▶ WORK TO COMPLETE: Reproduce exactly, and only, the lines of the material below running from the line bearing "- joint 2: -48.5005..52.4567" through the line bearing "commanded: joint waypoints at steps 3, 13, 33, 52". Leave any pictures out.

Top of DATA FOR THIS EXERCISE

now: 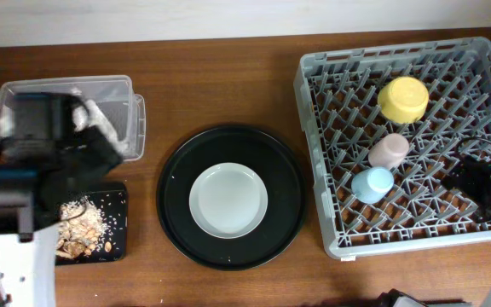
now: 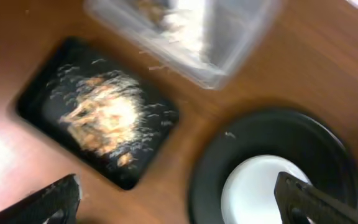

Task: Sort waste into correct bins and load items into the dishwasher rack
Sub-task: 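Return the empty plate to the round black tray and release, then reach the right gripper to the white plate and grasp its rim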

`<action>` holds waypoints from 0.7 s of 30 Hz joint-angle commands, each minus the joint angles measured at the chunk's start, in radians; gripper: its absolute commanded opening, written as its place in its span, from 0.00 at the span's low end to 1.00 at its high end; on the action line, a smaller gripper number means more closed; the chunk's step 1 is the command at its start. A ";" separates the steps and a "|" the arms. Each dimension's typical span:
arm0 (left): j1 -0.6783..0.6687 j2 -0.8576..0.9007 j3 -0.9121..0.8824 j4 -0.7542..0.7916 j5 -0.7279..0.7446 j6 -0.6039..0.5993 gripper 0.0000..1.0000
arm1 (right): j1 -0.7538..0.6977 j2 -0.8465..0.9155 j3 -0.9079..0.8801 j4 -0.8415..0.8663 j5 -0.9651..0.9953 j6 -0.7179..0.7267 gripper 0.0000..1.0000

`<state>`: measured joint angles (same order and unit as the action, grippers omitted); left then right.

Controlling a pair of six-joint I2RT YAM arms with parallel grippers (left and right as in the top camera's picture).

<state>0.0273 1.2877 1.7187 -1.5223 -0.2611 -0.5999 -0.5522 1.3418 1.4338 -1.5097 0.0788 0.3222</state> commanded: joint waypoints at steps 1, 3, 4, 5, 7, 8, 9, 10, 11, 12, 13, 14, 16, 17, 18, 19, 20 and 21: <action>0.176 -0.011 0.010 -0.061 -0.021 -0.007 0.99 | -0.005 0.001 0.000 0.000 0.009 0.008 0.99; 0.226 -0.011 0.010 -0.070 0.006 -0.006 0.99 | -0.005 0.001 0.000 0.000 0.009 0.008 0.99; 0.227 -0.011 0.010 -0.070 0.005 -0.006 0.99 | -0.005 0.001 0.000 0.000 0.008 0.009 0.99; 0.227 -0.011 0.010 -0.069 0.006 -0.006 0.99 | -0.005 0.001 0.000 0.000 0.005 0.009 0.99; 0.226 -0.011 0.010 -0.069 0.006 -0.006 0.99 | -0.005 0.001 0.000 0.004 -0.130 0.009 0.99; 0.226 -0.011 0.010 -0.069 0.006 -0.006 0.99 | -0.005 0.001 0.000 0.015 -0.272 0.010 0.99; 0.226 -0.011 0.010 -0.069 0.006 -0.006 0.99 | -0.005 0.001 0.000 0.026 -0.354 0.009 0.99; 0.227 -0.011 0.010 -0.069 0.006 -0.006 0.99 | -0.005 0.001 0.000 0.031 -0.429 0.009 0.99; 0.226 -0.011 0.010 -0.069 0.006 -0.006 0.99 | -0.005 0.001 0.000 0.032 -0.465 0.012 0.99; 0.226 -0.011 0.010 -0.069 0.006 -0.006 0.99 | -0.005 0.001 0.000 0.038 -0.520 0.055 0.99; 0.226 -0.011 0.010 -0.069 0.006 -0.006 0.99 | -0.004 0.001 0.000 0.028 -0.694 0.070 0.99; 0.226 -0.011 0.010 -0.069 0.006 -0.006 0.99 | 0.006 0.001 0.000 0.027 -0.800 0.013 0.99; 0.226 -0.011 0.010 -0.069 0.006 -0.006 0.99 | 0.066 0.000 0.000 0.038 -0.887 -0.142 1.00; 0.226 -0.011 0.010 -0.069 0.006 -0.006 0.99 | 0.103 0.000 0.000 0.038 -0.876 -0.182 1.00; 0.226 -0.011 0.010 -0.069 0.006 -0.006 0.99 | 0.217 0.000 0.000 0.050 -0.792 -0.240 0.99; 0.226 -0.011 0.010 -0.069 0.006 -0.006 0.99 | 0.317 0.000 0.000 0.061 -0.705 -0.239 0.98; 0.226 -0.011 0.010 -0.069 0.006 -0.006 0.99 | 0.396 0.000 0.000 0.075 -0.656 -0.236 0.96; 0.226 -0.011 0.010 -0.069 0.006 -0.006 0.99 | 0.479 0.002 0.000 0.099 -0.624 -0.224 0.92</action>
<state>0.2485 1.2835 1.7187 -1.5909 -0.2588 -0.5995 -0.2268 1.3434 1.4338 -1.4342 -0.6441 0.1413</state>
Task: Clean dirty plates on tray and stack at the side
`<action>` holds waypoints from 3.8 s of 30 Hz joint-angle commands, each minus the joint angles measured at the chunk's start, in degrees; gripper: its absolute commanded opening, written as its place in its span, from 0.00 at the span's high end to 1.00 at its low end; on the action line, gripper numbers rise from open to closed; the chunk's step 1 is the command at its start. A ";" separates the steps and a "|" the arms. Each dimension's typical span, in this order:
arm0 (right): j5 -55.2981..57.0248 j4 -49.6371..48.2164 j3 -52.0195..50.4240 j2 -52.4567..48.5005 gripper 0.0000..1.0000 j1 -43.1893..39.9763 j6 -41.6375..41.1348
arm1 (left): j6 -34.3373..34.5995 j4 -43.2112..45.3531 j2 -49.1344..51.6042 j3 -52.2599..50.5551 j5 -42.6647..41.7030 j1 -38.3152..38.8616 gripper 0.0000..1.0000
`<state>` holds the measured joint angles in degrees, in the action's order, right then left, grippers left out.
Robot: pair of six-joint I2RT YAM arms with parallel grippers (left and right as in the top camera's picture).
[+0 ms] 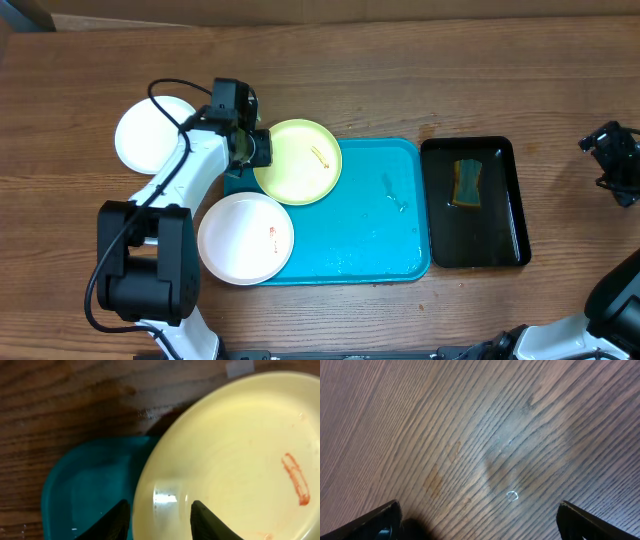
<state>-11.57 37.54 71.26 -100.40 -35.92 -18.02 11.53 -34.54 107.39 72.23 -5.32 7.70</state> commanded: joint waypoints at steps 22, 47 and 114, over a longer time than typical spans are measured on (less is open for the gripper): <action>0.37 -0.22 1.18 1.16 0.00 0.00 -0.22 | 0.74 -3.54 0.31 -2.47 -10.19 7.28 0.59; 0.37 -0.22 1.18 1.16 0.00 0.00 -0.22 | 6.71 0.61 0.61 -2.97 -3.02 15.39 0.64; 0.37 -0.22 1.18 1.16 0.00 0.00 -0.22 | 11.39 -0.42 -1.36 -2.62 1.38 16.31 0.54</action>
<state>-11.57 37.54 71.26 -100.40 -35.92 -18.00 22.39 -35.31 109.30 69.25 -3.81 23.92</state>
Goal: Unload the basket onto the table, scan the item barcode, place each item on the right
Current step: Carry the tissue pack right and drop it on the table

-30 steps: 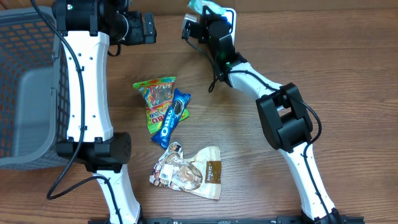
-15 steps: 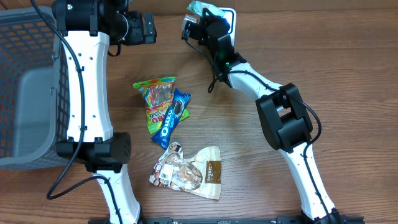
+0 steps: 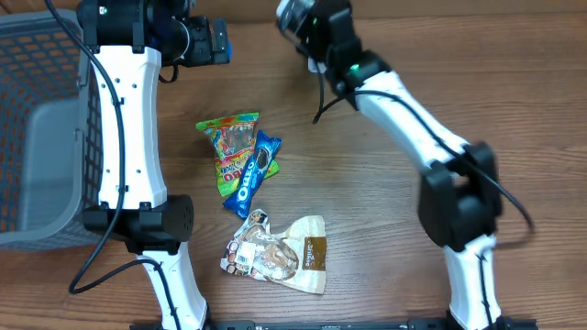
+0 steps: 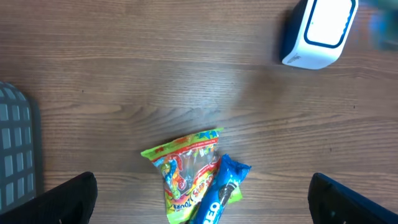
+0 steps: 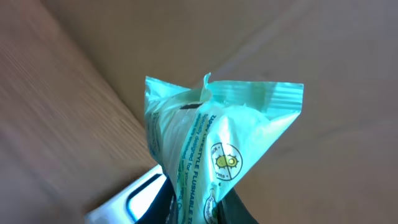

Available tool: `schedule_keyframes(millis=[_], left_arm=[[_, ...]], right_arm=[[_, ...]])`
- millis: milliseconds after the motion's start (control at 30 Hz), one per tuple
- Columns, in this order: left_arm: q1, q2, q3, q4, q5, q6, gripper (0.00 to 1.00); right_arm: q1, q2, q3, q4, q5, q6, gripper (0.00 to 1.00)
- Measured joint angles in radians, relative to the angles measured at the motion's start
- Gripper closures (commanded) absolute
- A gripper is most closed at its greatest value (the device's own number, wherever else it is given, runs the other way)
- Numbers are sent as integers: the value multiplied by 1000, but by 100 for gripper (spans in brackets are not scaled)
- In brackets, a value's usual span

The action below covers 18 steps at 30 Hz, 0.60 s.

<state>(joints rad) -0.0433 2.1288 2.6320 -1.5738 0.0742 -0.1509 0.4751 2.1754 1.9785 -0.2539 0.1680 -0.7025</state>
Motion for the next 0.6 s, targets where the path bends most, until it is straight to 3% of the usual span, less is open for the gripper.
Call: schedule_keyframes(millis=[300, 467, 600], left_arm=[[0, 0, 0, 0, 0, 0, 0], [0, 0, 0, 0, 0, 0, 0], [0, 0, 0, -1, 0, 0, 0]], right_arm=[[-102, -360, 7, -552, -39, 461, 96], [-296, -411, 13, -832, -148, 706, 96], [-505, -374, -24, -920, -338, 795, 96]])
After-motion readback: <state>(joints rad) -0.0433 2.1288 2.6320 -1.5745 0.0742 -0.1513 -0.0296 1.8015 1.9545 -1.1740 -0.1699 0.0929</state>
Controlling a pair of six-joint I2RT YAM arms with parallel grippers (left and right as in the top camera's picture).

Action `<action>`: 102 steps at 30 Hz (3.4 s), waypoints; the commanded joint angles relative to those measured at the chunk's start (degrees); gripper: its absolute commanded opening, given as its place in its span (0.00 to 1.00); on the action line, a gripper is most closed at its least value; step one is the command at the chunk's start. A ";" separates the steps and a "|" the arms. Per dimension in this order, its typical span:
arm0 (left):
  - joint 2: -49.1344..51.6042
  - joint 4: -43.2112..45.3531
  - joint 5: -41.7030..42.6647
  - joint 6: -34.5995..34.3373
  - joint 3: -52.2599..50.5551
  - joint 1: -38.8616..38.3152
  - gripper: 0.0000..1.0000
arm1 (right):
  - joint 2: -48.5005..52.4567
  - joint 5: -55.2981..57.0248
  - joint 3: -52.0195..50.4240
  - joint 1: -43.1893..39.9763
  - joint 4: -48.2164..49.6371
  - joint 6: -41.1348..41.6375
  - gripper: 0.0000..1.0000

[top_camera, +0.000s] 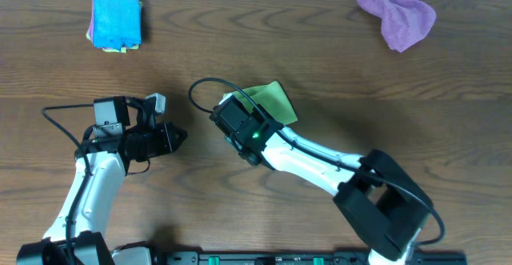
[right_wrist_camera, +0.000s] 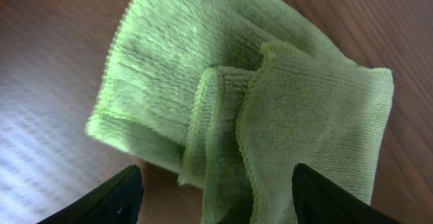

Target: Fold the cloth

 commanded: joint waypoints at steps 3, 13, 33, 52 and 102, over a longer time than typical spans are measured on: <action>-0.74 -0.22 1.57 1.46 0.07 0.28 0.06 | 1.27 3.28 0.17 -1.38 2.27 -0.66 0.70; -0.74 -0.17 1.55 1.46 0.07 0.28 0.06 | 1.25 2.10 0.20 -5.57 3.54 -0.17 0.70; -0.74 0.02 1.53 1.44 0.07 0.28 0.06 | 3.76 -5.11 1.73 -3.98 4.66 1.31 0.68; -0.74 -0.02 1.55 1.42 0.04 0.20 0.06 | 4.13 -1.66 2.49 -6.56 6.08 1.29 0.61; -0.74 1.36 1.53 1.42 0.04 0.11 0.06 | 4.13 -6.45 10.84 -6.49 -0.70 0.68 0.09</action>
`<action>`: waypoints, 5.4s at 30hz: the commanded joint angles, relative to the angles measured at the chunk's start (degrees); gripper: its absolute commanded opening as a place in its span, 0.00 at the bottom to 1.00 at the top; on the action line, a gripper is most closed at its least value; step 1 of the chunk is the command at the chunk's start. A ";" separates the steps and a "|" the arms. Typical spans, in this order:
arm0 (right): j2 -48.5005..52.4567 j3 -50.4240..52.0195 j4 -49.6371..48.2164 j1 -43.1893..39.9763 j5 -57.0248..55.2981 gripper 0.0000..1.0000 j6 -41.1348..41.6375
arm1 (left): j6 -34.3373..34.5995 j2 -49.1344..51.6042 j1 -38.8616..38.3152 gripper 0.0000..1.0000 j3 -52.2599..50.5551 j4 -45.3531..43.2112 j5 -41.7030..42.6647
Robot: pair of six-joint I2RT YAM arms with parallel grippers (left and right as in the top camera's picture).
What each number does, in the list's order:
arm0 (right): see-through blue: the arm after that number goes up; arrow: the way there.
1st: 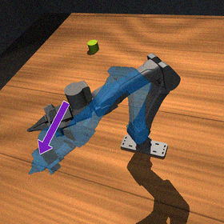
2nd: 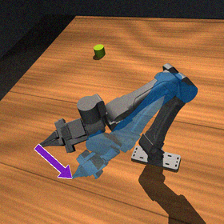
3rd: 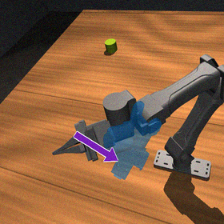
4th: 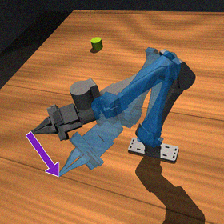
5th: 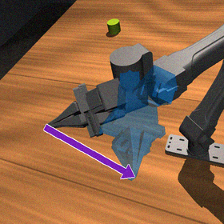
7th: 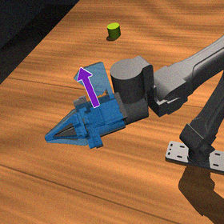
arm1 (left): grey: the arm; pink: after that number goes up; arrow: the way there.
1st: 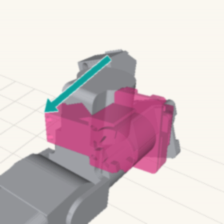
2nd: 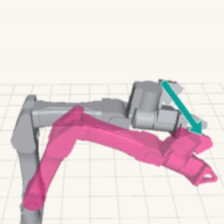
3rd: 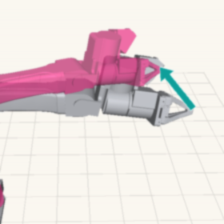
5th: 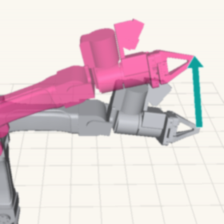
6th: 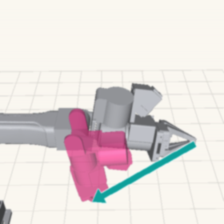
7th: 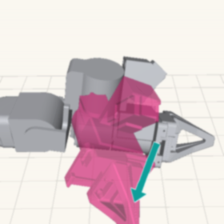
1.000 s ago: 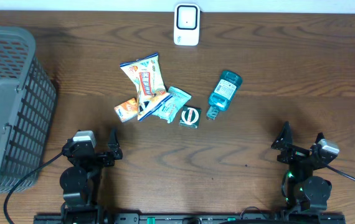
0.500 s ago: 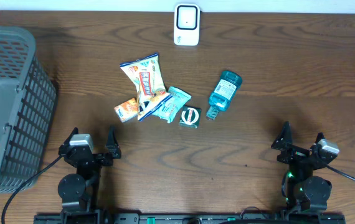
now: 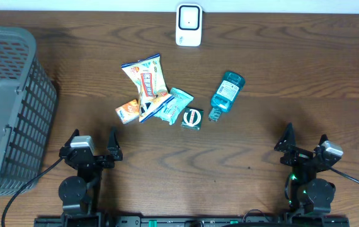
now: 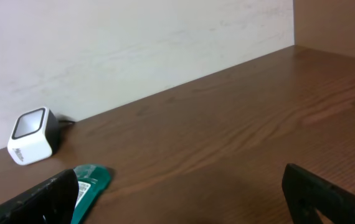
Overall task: Scan the item barcode
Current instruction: 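Reach the right gripper forward to the teal mouthwash bottle, then close the right gripper around the teal bottle, then lift the teal bottle and rotate it in the right gripper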
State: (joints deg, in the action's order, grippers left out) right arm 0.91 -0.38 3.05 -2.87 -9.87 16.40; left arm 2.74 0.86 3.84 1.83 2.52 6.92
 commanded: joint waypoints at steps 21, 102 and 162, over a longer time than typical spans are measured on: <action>36.52 -23.54 -28.37 2.23 26.27 0.99 9.97 | -0.76 -0.20 -0.33 0.98 -1.55 0.96 -0.31; 103.27 -63.52 19.45 24.94 6.36 0.84 -9.18 | -0.76 -0.20 -0.33 0.98 -1.55 0.96 -0.31; 110.75 -65.66 29.83 19.69 10.58 0.51 -7.85 | -0.76 -0.20 -0.33 0.98 -1.55 0.96 -0.31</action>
State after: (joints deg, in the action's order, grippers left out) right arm 109.49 -65.89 31.35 13.61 12.82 12.43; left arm 2.72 0.97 3.64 1.83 2.55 6.48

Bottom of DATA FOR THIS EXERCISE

▶ RESPONSE:
  - joint 2: -48.5005..52.4567
  - joint 5: -55.2981..57.0248
  - joint 3: -52.0195..50.4240
  - joint 1: -43.1893..39.9763
  - joint 4: -48.2164..49.6371
  - joint 6: -41.1348..41.6375
  - gripper: 0.0000..1.0000

[top_camera, +0.000s] 
[right_wrist_camera, +0.000s] 

Target: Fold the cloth

 commanded: joint waypoints at steps 3, 13, 33, 52 and 102, over a longer time than typical spans are measured on: <action>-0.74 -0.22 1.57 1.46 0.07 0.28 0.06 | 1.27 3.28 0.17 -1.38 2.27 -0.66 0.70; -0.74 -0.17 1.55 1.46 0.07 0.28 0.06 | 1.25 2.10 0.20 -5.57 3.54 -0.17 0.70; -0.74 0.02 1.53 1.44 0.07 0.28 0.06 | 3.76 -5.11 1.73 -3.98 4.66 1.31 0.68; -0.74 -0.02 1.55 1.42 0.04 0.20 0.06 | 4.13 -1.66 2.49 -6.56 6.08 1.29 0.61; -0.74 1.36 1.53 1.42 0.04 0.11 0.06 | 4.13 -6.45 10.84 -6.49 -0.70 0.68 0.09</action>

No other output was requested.